1. Let's start with the idea of partitioning. Firstly, if there is no block pre-processing, then violence can be 1-n, sum one by one. Blocks are non-explosive forces of 1-n, and every block (blocks are usually n below the root) we seek a summation of violence. For the current n, we look for an answer that has been blocked and violent recently from n, and shift from this answer to n. This reduces the complexity. Of course, for n less than block, direct violence is enough.

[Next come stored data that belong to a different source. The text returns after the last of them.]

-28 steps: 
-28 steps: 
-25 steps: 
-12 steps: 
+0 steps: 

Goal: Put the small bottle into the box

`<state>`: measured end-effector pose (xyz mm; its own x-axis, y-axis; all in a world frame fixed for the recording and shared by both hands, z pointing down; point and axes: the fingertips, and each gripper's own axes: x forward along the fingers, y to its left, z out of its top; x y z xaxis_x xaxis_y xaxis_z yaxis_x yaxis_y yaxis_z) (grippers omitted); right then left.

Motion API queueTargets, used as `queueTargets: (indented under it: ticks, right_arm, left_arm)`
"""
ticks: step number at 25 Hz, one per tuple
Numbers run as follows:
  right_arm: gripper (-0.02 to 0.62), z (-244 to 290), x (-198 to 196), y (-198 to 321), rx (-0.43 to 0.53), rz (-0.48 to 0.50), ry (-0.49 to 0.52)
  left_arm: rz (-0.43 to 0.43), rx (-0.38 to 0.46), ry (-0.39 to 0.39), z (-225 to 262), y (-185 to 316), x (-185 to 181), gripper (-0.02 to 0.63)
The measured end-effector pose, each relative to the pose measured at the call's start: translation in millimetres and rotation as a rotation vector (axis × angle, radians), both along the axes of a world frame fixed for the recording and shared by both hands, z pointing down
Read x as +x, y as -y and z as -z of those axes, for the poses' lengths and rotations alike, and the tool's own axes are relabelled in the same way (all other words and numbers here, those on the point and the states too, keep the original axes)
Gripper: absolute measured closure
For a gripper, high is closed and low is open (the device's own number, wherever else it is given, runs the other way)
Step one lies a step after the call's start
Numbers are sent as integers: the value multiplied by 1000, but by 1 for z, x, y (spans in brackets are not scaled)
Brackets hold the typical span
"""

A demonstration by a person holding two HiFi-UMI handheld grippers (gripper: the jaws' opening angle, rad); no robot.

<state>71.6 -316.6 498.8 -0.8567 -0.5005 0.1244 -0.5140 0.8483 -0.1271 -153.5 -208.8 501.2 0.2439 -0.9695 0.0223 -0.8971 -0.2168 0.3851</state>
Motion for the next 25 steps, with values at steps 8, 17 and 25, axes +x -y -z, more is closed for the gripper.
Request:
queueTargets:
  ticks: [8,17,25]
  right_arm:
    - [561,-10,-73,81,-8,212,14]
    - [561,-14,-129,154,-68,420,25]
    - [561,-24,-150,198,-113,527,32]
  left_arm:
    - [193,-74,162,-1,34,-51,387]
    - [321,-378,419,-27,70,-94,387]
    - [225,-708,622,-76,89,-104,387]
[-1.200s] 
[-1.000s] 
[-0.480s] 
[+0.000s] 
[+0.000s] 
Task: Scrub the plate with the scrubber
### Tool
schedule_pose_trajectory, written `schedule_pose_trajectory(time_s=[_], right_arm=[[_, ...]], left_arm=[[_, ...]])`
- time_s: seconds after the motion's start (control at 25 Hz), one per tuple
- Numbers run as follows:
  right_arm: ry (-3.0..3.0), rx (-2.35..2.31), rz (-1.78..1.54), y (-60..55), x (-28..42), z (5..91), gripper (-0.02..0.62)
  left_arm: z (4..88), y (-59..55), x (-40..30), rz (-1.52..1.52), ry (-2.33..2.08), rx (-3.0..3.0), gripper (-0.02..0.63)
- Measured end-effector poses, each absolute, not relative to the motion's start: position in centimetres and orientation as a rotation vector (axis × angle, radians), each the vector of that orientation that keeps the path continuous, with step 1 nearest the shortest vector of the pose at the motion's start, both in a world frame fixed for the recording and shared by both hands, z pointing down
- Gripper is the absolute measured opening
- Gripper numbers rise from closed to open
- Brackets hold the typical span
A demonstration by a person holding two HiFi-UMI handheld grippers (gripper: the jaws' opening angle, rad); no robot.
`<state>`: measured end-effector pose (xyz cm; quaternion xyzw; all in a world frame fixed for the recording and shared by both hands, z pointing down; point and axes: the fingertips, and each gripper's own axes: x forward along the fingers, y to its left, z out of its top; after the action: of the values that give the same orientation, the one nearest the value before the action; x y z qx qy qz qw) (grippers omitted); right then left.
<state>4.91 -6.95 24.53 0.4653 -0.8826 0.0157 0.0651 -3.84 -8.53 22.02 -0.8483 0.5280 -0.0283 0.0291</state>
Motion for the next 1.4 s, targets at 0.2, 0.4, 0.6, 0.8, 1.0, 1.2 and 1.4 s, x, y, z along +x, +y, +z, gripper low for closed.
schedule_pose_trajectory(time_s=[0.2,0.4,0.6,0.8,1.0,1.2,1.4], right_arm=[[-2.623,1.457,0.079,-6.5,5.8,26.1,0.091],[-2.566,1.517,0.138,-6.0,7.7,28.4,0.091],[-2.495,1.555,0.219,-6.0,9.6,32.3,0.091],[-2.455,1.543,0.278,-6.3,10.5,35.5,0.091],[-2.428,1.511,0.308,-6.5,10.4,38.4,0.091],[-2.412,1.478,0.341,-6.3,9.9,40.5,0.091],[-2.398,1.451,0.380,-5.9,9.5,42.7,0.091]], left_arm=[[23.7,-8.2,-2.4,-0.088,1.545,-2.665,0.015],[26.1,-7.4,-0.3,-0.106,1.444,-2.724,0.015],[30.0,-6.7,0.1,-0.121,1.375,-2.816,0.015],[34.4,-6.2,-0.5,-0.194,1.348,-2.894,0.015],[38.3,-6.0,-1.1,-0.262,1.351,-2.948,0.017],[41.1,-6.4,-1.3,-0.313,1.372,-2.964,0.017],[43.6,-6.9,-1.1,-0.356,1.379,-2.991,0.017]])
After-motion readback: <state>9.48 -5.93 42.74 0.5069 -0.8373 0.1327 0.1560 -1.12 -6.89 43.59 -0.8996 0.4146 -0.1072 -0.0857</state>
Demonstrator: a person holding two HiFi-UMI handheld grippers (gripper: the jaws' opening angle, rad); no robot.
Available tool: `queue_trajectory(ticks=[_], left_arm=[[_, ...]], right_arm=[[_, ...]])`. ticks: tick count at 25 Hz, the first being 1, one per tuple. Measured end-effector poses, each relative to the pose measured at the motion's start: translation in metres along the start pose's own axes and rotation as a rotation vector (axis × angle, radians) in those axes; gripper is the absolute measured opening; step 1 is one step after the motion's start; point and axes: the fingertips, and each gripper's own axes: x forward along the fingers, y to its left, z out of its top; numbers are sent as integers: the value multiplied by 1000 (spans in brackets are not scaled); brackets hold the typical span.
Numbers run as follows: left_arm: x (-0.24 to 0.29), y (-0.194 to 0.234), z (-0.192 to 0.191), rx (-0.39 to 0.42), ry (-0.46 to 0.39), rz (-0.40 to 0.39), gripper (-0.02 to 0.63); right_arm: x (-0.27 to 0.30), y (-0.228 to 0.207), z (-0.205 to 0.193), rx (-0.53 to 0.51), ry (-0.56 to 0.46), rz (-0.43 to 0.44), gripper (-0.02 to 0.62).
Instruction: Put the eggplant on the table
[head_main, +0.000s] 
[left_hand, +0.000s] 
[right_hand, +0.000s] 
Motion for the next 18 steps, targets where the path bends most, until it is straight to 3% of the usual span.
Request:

2. Represent the prefix sum of C (n, j) with the array sum[i][j]. I start with the block and add each block.
3. Predict violence with d array to get the answer when n < block.
4. Discussed in different situations, n < block directly outputs d[n][m],n%block==0 directly outputs sum[n][m]. In other cases, find out the nearest preprocessed value of Rin, sum[n/block][m]. Then the answer is obtained by recurring to n according to the formula deduced from the second row in the figure above.
#include<stdio.h>
#include<algorithm>
#include<iostream>
#include<string.h>
#include<vector>
#include<stdlib.h>
#include<math.h>
#include<queue>
#include<deque>
#include<ctype.h>
#include<map>
#include<set>
#include<stack>
#include<string>
#define INF 0x3f3f3f3f
#define FAST_IO ios::sync_with_stdio(false)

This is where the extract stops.